Each line below has to be set down again exactly.

Stored records
▽
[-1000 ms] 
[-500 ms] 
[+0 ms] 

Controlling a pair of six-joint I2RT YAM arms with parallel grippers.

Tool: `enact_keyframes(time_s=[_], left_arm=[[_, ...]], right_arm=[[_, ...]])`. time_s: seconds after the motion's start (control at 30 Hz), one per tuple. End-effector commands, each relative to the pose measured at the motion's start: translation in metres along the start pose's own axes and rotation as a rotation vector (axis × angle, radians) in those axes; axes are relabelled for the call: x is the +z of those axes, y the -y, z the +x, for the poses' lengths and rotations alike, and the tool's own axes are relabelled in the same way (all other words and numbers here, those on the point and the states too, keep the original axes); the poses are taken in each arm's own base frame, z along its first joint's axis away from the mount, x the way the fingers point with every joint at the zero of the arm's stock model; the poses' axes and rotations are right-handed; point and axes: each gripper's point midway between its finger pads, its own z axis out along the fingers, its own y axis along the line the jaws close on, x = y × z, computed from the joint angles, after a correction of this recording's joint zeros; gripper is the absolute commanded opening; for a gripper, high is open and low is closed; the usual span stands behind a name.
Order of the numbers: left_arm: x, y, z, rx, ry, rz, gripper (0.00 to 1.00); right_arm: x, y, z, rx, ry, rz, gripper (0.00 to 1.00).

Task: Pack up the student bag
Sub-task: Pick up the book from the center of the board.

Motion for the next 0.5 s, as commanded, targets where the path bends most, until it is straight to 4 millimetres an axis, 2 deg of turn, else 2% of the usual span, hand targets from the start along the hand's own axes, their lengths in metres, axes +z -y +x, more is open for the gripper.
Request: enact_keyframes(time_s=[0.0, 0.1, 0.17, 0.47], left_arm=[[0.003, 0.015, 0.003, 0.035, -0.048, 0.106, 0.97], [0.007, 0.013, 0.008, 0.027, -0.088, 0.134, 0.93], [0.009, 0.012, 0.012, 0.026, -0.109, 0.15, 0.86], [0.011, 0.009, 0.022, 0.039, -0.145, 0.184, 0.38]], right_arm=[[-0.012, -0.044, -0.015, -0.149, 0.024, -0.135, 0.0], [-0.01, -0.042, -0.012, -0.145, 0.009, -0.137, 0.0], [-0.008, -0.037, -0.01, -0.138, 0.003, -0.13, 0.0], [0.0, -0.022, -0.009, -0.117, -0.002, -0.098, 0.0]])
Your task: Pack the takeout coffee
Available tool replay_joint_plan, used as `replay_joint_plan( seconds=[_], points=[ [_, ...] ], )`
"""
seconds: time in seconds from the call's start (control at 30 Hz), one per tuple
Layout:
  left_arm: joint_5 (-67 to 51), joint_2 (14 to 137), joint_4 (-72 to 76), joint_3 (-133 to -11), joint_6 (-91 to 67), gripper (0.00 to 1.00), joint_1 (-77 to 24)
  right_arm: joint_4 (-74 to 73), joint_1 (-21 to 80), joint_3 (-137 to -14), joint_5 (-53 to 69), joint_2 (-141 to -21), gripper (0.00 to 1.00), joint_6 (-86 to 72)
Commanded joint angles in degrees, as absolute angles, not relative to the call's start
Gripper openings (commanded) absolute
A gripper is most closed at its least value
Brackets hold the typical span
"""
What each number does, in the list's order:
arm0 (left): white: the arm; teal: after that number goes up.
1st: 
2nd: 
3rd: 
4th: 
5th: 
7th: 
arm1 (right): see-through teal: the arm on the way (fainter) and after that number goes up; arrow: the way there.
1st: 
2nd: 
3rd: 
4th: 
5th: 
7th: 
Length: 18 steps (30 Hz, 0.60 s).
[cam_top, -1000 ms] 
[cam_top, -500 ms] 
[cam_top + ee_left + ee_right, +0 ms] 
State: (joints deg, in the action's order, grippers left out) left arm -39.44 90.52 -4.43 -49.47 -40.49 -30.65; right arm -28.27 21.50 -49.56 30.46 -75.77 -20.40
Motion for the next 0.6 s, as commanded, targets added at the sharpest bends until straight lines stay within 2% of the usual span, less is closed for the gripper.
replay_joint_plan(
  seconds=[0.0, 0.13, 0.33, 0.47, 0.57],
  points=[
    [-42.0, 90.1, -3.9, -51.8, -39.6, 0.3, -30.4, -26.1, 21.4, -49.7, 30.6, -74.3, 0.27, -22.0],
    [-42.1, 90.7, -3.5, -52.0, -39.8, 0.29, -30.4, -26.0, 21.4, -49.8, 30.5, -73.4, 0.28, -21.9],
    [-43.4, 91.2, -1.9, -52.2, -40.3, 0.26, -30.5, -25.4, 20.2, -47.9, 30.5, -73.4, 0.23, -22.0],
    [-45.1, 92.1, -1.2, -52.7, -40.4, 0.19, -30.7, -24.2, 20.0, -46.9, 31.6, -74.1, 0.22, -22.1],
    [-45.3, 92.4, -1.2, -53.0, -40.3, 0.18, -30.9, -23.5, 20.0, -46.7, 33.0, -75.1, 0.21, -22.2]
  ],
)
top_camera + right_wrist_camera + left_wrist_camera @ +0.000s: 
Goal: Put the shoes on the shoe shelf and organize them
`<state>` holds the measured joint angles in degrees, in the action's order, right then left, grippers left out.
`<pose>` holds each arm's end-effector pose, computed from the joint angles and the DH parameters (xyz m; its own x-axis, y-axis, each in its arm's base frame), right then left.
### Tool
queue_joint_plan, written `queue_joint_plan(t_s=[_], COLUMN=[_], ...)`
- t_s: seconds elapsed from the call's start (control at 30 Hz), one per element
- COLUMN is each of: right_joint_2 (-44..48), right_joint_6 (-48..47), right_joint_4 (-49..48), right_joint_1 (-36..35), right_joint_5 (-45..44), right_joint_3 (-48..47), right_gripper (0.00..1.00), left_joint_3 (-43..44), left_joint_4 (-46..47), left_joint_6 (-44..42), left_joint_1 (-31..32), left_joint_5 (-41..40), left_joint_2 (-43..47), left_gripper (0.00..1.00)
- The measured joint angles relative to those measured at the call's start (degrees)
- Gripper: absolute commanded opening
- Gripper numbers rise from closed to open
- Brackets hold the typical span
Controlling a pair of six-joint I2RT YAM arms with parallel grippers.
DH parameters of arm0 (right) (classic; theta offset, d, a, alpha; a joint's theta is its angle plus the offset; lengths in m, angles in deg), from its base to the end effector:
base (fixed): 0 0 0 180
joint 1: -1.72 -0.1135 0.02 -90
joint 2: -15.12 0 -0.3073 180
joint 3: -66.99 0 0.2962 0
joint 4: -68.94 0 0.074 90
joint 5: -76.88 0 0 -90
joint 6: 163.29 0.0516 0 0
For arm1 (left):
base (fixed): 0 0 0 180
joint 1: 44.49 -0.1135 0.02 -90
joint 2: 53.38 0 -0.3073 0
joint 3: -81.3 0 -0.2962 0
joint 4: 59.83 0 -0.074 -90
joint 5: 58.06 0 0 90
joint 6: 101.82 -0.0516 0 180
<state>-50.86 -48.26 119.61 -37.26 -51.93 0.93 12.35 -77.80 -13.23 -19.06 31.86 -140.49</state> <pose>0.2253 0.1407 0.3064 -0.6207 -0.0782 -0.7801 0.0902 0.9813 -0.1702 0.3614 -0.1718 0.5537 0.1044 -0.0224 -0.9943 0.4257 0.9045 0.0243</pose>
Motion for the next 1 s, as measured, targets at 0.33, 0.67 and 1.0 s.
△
§ Result
[-1000 ms] 
[-500 ms] 
[+0 ms] 

Controlling a pair of six-joint I2RT YAM arms with parallel grippers.

Tool: `enact_keyframes(time_s=[_], left_arm=[[_, ...]], right_arm=[[_, ...]])`. time_s: seconds after the motion's start (control at 30 Hz), one per tuple. End-effector commands, each relative to the pose measured at the motion's start: translation in metres along the start pose's own axes and rotation as a rotation vector (axis × angle, radians) in those axes; axes are relabelled for the call: x is the +z of those axes, y the -y, z the +x, for the poses' lengths and rotations alike, and the tool's own axes are relabelled in the same way (all other words and numbers here, those on the point and the states too, keep the original axes); the poses are taken in each arm's own base frame, z along its first joint's axis away from the mount, x the way the fingers point with every joint at the zero of the arm's stock model; the poses' axes and rotations are right-handed; point and axes: each gripper's point midway between its finger pads, its own z axis out along the fingers, its own y axis along the line the jaws close on, x = y × z, computed from the joint angles, after a correction of this recording's joint zeros; gripper is the absolute commanded opening; for a gripper, high is open and low is closed; the usual span stands behind a name.
Order of the numbers: left_arm: x, y, z, rx, ry, rz, gripper (0.00 to 1.00); right_arm: x, y, z, rx, ry, rz, gripper (0.00 to 1.00).

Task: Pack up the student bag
Sub-task: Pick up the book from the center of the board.

Motion for the next 0.5 s, as commanded, targets where the path bends most, until it is straight to 4 millimetres an axis, 2 deg of turn, else 2% of the usual span, hand targets from the start along the hand's own axes, their lengths in metres, axes +z -y +x, more is open for the gripper.
Request: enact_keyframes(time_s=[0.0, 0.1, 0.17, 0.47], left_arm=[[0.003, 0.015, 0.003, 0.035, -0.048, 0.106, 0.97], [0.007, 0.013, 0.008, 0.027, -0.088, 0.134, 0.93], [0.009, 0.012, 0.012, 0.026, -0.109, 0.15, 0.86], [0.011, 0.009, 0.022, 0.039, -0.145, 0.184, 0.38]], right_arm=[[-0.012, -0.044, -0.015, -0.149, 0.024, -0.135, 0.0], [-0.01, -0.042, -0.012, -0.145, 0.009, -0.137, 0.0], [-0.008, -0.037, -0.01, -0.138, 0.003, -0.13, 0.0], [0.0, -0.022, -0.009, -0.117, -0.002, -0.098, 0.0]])
Your task: Pack the takeout coffee
Available tool replay_joint_plan, used as `replay_joint_plan( seconds=[_], points=[ [_, ...] ], )`
"""
seconds: time in seconds from the call's start (control at 30 Hz), one per tuple
Layout:
  left_arm: joint_5 (-67 to 51), joint_2 (14 to 137), joint_4 (-72 to 76), joint_3 (-133 to -11), joint_6 (-91 to 67), gripper (0.00 to 1.00), joint_1 (-77 to 24)
  right_arm: joint_4 (-74 to 73), joint_1 (-21 to 80), joint_3 (-137 to -14), joint_5 (-53 to 69), joint_2 (-141 to -21), gripper (0.00 to 1.00), joint_6 (-86 to 72)
Commanded joint angles in degrees, as absolute angles, not relative to the call's start
Gripper openings (commanded) absolute
A gripper is most closed at its least value
Brackets hold the typical span
"""
What each number does, in the list's order:
arm0 (left): white: the arm; teal: after that number goes up.
1st: 
2nd: 
3rd: 
4th: 
5th: 
7th: 
arm1 (right): see-through teal: the arm on the way (fainter) and after that number goes up; arrow: the way there.
1st: 
2nd: 
3rd: 
4th: 
5th: 
7th: 
Length: 18 steps (30 Hz, 0.60 s).
[cam_top, -1000 ms] 
[cam_top, -500 ms] 
[cam_top + ee_left + ee_right, +0 ms] 
State: (joints deg, in the action's order, grippers left out) left arm -39.44 90.52 -4.43 -49.47 -40.49 -30.65; right arm -28.27 21.50 -49.56 30.46 -75.77 -20.40
Motion for the next 0.6 s, as commanded, targets added at the sharpest bends until straight lines stay within 2% of the usual span, less is closed for the gripper.
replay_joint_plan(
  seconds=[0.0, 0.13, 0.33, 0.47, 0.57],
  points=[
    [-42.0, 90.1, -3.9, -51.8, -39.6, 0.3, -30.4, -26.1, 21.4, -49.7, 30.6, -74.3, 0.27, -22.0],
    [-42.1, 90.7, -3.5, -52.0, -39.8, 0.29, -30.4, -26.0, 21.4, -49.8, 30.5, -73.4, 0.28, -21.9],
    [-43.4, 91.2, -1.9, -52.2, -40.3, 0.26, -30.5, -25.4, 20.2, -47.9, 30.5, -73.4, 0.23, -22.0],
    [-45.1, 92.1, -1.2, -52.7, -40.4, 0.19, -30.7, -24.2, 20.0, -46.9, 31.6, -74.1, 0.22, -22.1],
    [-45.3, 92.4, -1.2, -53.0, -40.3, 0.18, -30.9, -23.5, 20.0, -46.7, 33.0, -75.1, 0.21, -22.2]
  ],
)
top_camera + right_wrist_camera + left_wrist_camera @ +0.000s: 
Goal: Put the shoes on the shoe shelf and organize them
`<state>` holds the measured joint angles in degrees, in the action's order, right then left, grippers left out.
`<pose>` holds each arm's end-effector pose, computed from the joint angles and the DH parameters (xyz m; its own x-axis, y-axis, each in its arm's base frame), right then left.
### Tool
queue_joint_plan, written `queue_joint_plan(t_s=[_], COLUMN=[_], ...)`
- t_s: seconds elapsed from the call's start (control at 30 Hz), one per element
- COLUMN is each of: right_joint_2 (-44..48), right_joint_6 (-48..47), right_joint_4 (-49..48), right_joint_1 (-36..35), right_joint_5 (-45..44), right_joint_3 (-48..47), right_gripper (0.00..1.00), left_joint_3 (-43..44), left_joint_4 (-46..47), left_joint_6 (-44..42), left_joint_1 (-31..32), left_joint_5 (-41..40), left_joint_2 (-43..47), left_gripper (0.00..1.00)
- The measured joint angles relative to those measured at the call's start (degrees)
- Gripper: absolute commanded opening
- Gripper numbers rise from closed to open
- Brackets hold the typical span
Controlling a pair of six-joint I2RT YAM arms with parallel grippers.
DH parameters of arm0 (right) (classic; theta offset, d, a, alpha; a joint's theta is its angle plus the offset; lengths in m, angles in deg), from its base to the end effector:
base (fixed): 0 0 0 180
joint 1: -1.72 -0.1135 0.02 -90
joint 2: -15.12 0 -0.3073 180
joint 3: -66.99 0 0.2962 0
joint 4: -68.94 0 0.074 90
joint 5: -76.88 0 0 -90
joint 6: 163.29 0.0516 0 0
For arm1 (left):
base (fixed): 0 0 0 180
joint 1: 44.49 -0.1135 0.02 -90
joint 2: 53.38 0 -0.3073 0
joint 3: -81.3 0 -0.2962 0
joint 4: 59.83 0 -0.074 -90
joint 5: 58.06 0 0 90
joint 6: 101.82 -0.0516 0 180
<state>-50.86 -48.26 119.61 -37.26 -51.93 0.93 12.35 -77.80 -13.23 -19.06 31.86 -140.49</state> <pose>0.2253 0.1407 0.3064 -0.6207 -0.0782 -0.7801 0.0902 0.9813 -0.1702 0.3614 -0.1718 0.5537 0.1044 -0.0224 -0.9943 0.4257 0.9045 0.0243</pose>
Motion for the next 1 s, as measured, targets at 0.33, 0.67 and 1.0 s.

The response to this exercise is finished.